Night in that land.
Un sinuoso torrente de ruda tierra y guijarros esporádicos, aparecido enigmáticamente de la nada, se detiene súbitamente absorto para contemplar la magnificencia del cielo convertido en un mar ingobernable. Junto al camino orillado de perseverante tomillo malva, algunas piedras torneadas por la lluvia y el viento descansan apacibles, cautivas de su soledad, mientras esperan ansiosas el paso de algún audaz caminante deseoso de perderse entre los cuarenta verdes de Irlanda para alcanzar la apartada cima y compartirla con las nubes acicaladas de tormenta.
El silencio y la quietud empapan la agreste hierba que matiza con reciedumbre las suaves hondonadas y los ligeros altozanos para acabar trepando, vestida de fina y obstinada lluvia, hasta perderse en las oscuras laderas de la densa montaña que tímidamente oculta su rudeza entre la tupida niebla.
En el océano celestial espesas olas de sucia espuma se transfiguran en temibles nubes que estallan en violentos truenos después de que el relámpago prenda el valle de infinitos e instantáneos colores llenos de pavorosa belleza.
Tal vez, cuando acabe de cerrarse la noche, la tempestad se aleje lo suficiente como para conceder una exigua pausa a la tierra impregnada de agua llegada del cercano atlántico con tanta fuerza que casi huele a sal.

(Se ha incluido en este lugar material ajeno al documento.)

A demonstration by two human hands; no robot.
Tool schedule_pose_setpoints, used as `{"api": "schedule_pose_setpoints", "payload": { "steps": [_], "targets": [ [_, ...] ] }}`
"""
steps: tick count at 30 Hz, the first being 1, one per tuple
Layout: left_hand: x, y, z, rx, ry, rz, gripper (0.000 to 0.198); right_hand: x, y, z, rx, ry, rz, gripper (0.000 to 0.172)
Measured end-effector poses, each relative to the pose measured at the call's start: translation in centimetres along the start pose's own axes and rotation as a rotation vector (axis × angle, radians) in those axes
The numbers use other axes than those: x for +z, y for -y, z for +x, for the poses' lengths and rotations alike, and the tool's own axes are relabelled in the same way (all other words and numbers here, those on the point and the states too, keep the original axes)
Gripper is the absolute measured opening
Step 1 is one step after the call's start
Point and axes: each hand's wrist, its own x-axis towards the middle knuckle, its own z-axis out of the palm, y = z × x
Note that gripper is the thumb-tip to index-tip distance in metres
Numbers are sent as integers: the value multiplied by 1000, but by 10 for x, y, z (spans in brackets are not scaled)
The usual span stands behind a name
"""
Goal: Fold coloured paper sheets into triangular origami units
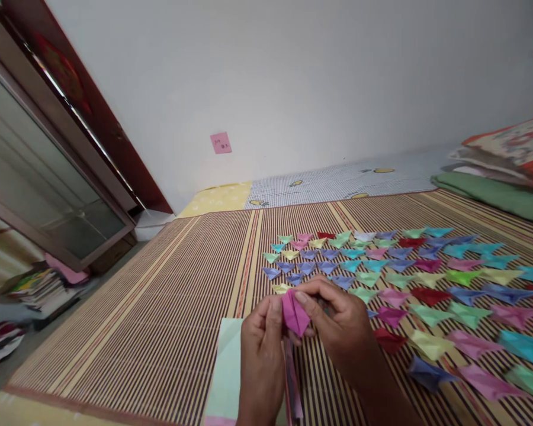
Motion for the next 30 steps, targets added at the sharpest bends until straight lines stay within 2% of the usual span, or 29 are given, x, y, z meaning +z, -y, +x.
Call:
{"api": "schedule_pose_setpoints", "payload": {
  "steps": [4,8,12,16,20,26,28,30],
  "targets": [
    [-1,2,0,-37,7,-33,44,0,1,1,-44,-3,-22,17],
    [0,-1,0,-4,-13,-14,37,0,3,3,-136,10,-59,16],
    [-2,-3,3,37,-33,70,29,-3,2,4,-102,68,-19,16],
    [-10,0,5,72,15,193,25,-11,0,6,-47,179,40,16],
    [-11,2,3,143,29,355,23,-18,4,6,2,231,-58,18],
    [-1,2,-2,277,-31,562,26,-13,17,1,-44,145,-236,21],
    [0,2,-2,233,-33,504,22,-10,18,0,-59,92,-231,24],
    [0,2,-1,114,5,339,16,-8,15,0,-35,62,-167,25]
  ]
}}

Luego entre florecientes penumbras las postreras nubes azabaches barrerán el horizonte y posiblemente la nueva amanecida traiga en sus frías y brillantes alforjas escasos rayos de sol que por un momento mecerán con su tibio calor todo el valle tan solo para concederle una parca tregua, luego ineludiblemente volverán las habituales oscuridades a dotarle de la fantasmagórica imagen habitual y por otra parte maravillosa.